5. Detailed algorithm summary

RSA key generation algorithm

  1. Choose large random primes p and q.
  2. Compute n = p x q.
  3. Compute phi(n) = (p - 1)(q - 1).
  4. Choose e such that 1 < e < phi(n) and gcd(e, phi(n)) = 1.
  5. Compute d such that d x e mod phi(n) = 1.
  6. Publish (n, e) and keep (n, d) secret.

RSA encryption algorithm

  1. Encode the plaintext as an integer M in the range 0 to n - 1.
  2. Apply secure padding such as OAEP in real systems.
  3. Compute C = M^e mod n.
  4. Send ciphertext C.

RSA decryption algorithm

  1. Receive ciphertext C.
  2. Compute M = C^d mod n.
  3. Remove the padding structure.
  4. Decode M back into the original plaintext bytes.

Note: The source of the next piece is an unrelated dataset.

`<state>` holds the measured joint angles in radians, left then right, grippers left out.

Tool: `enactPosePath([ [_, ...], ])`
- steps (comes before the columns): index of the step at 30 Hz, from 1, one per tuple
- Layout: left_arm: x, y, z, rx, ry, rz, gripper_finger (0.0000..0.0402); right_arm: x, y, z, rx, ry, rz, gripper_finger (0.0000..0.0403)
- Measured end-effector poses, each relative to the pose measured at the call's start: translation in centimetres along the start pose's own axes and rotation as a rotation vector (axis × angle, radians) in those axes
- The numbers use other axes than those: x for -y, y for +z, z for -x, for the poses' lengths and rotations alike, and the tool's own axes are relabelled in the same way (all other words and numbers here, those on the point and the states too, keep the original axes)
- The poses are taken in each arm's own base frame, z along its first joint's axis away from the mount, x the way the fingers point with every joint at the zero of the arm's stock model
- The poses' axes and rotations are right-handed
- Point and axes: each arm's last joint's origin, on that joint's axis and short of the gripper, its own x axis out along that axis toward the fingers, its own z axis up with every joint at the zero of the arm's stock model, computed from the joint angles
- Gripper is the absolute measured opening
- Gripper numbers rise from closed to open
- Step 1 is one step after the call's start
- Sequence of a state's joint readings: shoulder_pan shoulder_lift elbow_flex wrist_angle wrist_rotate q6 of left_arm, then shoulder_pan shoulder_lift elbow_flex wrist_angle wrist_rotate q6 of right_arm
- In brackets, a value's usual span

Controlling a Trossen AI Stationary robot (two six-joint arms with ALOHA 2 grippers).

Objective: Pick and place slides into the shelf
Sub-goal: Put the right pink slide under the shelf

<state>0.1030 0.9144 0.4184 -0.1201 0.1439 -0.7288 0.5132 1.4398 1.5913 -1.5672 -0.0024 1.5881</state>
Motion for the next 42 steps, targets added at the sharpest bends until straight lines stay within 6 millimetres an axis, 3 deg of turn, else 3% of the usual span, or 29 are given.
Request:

RSA signing and verification algorithm

  1. Hash the message with a secure hash function.
  2. Sign the hash using the private key: S = H(M)^d mod n.
  3. Verify by computing S^e mod n with the public key.
  4. Accept only if the result matches the expected hash and padding format.

6. Important security notes

  • Never use textbook RSA directly. Modern systems require padding such as OAEP for encryption and PSS for signatures.
  • Use large keys. Tiny values are useful for teaching only. Production RSA commonly uses 2048-bit or 3072-bit moduli.
  • Protect the private key operationally. If the key leaks through malware, logs, backups, or side channels, the mathematics no longer helps.
  • Use asymmetric crypto as part of a system. TLS, SSH, code signing, and messaging protocols combine it with hashes, certificates, random number generation, and symmetric encryption.

Conclusion

Asymmetric cryptography works because one direction of the math is easy and the reverse direction is hard without secret information. That idea gives us public-key encryption, digital signatures, and secure key exchange.

RSA is the clearest place to see the mechanism: generate two primes, derive n, choose e, compute d, then use the public key for open operations and the private key for secret ones. Once that foundation clicks, the rest of modern cryptography becomes much easier to reason about.